Я совсем было заскучал над Сорокиным, продолжал он в другом письме: ну сколько можно расчетливым движением подводить тексты к рационалистически-предрешенному речевому безумию, демонстрируя самоповторяющийся феномен языка, который услужливо заговаривается, чудовищно сквернословит, декларативно впадает в умопомешательство, экспозиционно кончает самоубийством — на радость типовым скуловоротным комментариям, на все лады трактующим о совокупных телах террора, о растворении индивидуального в коллективном, о насильственной перформативности речи и прочем, до чего не столь уж трудно додуматься. Но «Сердца четырех», долетевшие в рукописном обличии, вновь примирили меня с этим автором. Какой симпатичный ход — публикации текста помешали типографские рабочие, усмотревшие в сочинении глумление над человеком! Русский наборщик, возможно, даже в еще большей степени, нежели цензор или великий русский читатель, являет собой эмблематического охранителя русской словесности, раскачивающего нежную литературную колыбель и время от времени прижимающего младенца к своей темной сатиновой груди. Русский наборщик хохочет над текстом, восхищаясь его вольнолюбивой народностью, и он же иногда украдкой всплакнет, ибо текст соболезнует его участи, отождествленной с участью страдающего сообщества. Будучи своеобразным анти-Хароном, русский наборщик выпускает сочинение из свинцовой темницы на волю и в жизнь, но прежде чем оно, трепеща крылами и воскрылиями, полетит над бескрайним отечеством на манер жаждущей собеседования Платоновой души, наборщик удостоверяется в наличии посвятительной жертвы (не забудь, мы должны Асклепию петуха!), которую обязан принести русский текст. Сия священная жертва искони предназначалась русскому гуманизму.

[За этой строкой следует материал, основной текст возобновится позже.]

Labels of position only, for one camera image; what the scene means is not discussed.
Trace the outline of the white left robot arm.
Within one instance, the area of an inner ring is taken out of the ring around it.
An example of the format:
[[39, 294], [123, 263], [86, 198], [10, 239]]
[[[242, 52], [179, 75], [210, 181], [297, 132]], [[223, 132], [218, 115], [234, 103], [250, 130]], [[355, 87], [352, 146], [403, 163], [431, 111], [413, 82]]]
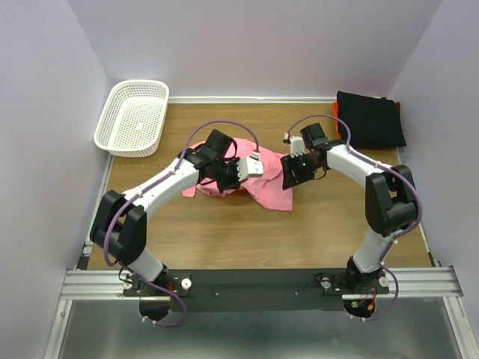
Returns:
[[100, 200], [90, 240], [103, 249], [109, 266], [119, 264], [138, 275], [149, 295], [166, 285], [167, 267], [147, 249], [148, 220], [168, 201], [205, 179], [223, 189], [239, 185], [237, 142], [214, 129], [203, 144], [186, 146], [163, 171], [123, 193], [107, 191]]

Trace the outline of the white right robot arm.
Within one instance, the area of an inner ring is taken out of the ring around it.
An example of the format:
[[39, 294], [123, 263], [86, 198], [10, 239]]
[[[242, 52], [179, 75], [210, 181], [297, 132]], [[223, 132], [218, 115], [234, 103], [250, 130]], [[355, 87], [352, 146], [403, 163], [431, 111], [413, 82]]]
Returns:
[[285, 132], [283, 142], [290, 148], [281, 158], [283, 189], [313, 180], [318, 170], [336, 170], [364, 189], [368, 229], [341, 278], [349, 291], [363, 292], [377, 280], [397, 239], [421, 220], [422, 206], [412, 172], [405, 165], [373, 160], [354, 150], [348, 141], [328, 139], [319, 123], [304, 127], [298, 136]]

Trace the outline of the pink t shirt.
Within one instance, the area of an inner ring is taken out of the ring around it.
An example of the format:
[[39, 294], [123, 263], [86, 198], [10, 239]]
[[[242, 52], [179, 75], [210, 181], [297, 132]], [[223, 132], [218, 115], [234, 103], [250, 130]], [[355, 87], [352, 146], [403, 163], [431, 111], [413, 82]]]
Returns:
[[[248, 156], [255, 149], [255, 143], [244, 138], [234, 138], [237, 145], [230, 145], [227, 157], [238, 155]], [[248, 179], [240, 184], [239, 189], [230, 189], [222, 193], [217, 189], [216, 183], [195, 185], [182, 192], [183, 197], [194, 197], [200, 191], [209, 197], [226, 197], [235, 191], [246, 191], [264, 209], [292, 212], [293, 190], [283, 190], [283, 172], [281, 166], [283, 154], [272, 152], [260, 147], [260, 160], [263, 163], [264, 174], [262, 177]]]

«Сердца четырех» — решающее русское путешествие на путях преступления, идеала и самоубийства. Его персонажи образуют некую церковь, неумолимо требующую в финале, по нашей литературной традиции, заклания страдающего дитяти. Это мистическое странствие, долженствующее доказать нечто самое главное, для чего в языке еще нет названия. Сорокинская манера сохраняет здесь свое важное свойство — неподражаемую развлекательность (развлекательно все продвинутое русское искусство последней четверти века), усугубляя его чем-то внезапным и новым, так что от книги поистине нельзя оторваться, как не мог оторваться от зрелища искалеченных трупов персонаж «Государства» Платона: «Скажи-ка, Сократ, что бы это значило, почему я смотрел на них против воли?» — «А ты сам поразмысли, милейший, не все же мне тебе отвечать». Нечаянной радостью, закономерно востребованной традиционным сюжетным повествованием, стала для меня возникающая ближе к развязке эмоциональность и возможность гротескного отождествления с истерзанными персонажами, которые, конечно, заслужили читательское сочувствие всеми своими мучениями и смертью. И все же: зачем ему это понадобилось, спросил бы я, словно речь идет о кончине Талейрана?
Субстанция национального срослась у Сорокина с механизмами порождения речи, ее невозможно отжать. То, что казалось безобидной влагой, напитавшей пористое мясо основы, неожиданно отвердевает до кристаллов, образуя род органической солидарности с губчатым сверхвосприимчивым телом. Эта сорокинская русскость, которую медиумически завороженный «автор» принужден воспроизводить снова и снова, своей консистенцией превосходит даже мамлеевскую, не лишенную стилизованной этномифологической представительности. Я вижу аналогию лишь с прозой Валентина Распутина. Попутно замечу: деревенская литература столько лет была на виду, а не понята. Кто бы сказал Распутину, что был он в семидесятые годы единственным правоверным футуристом в словесности, точней будетлянином, ибо хлебниковцем. Мистик и националист, подобно учителю, он, во исполнение навряд ли хорошо ему известных заветов, сочинял свои лучшие повести на утопическом славянском наречии, плачевном, молитвенном и корнесловном, на котором никакой русский народ, за исключением отдельных героев «Доктора Живаго», отродясь не разговаривал. Вот он откуда, Распутин, от Хлебникова и Пастернака, да еще от Карамзина-летописца. Место ему в грядущей истории нашей литературы возле Сорокина, с поправкой на разницу дарований, у последнего оно более мощное. Валентин Григорьевич от таких наветов небось бы как черт от ладана шарахнулся, но сделать уже ничего невозможно. Авторов непоправимо роднит национальный утопический лингвоперфекционизм, невероятно преувеличенная языковая русскость, временами архаическая и сектантская. А то, что Распутин для Сорокина — один из видов подножного корма, так это забудется, улетучится, и ста лет не пройдет.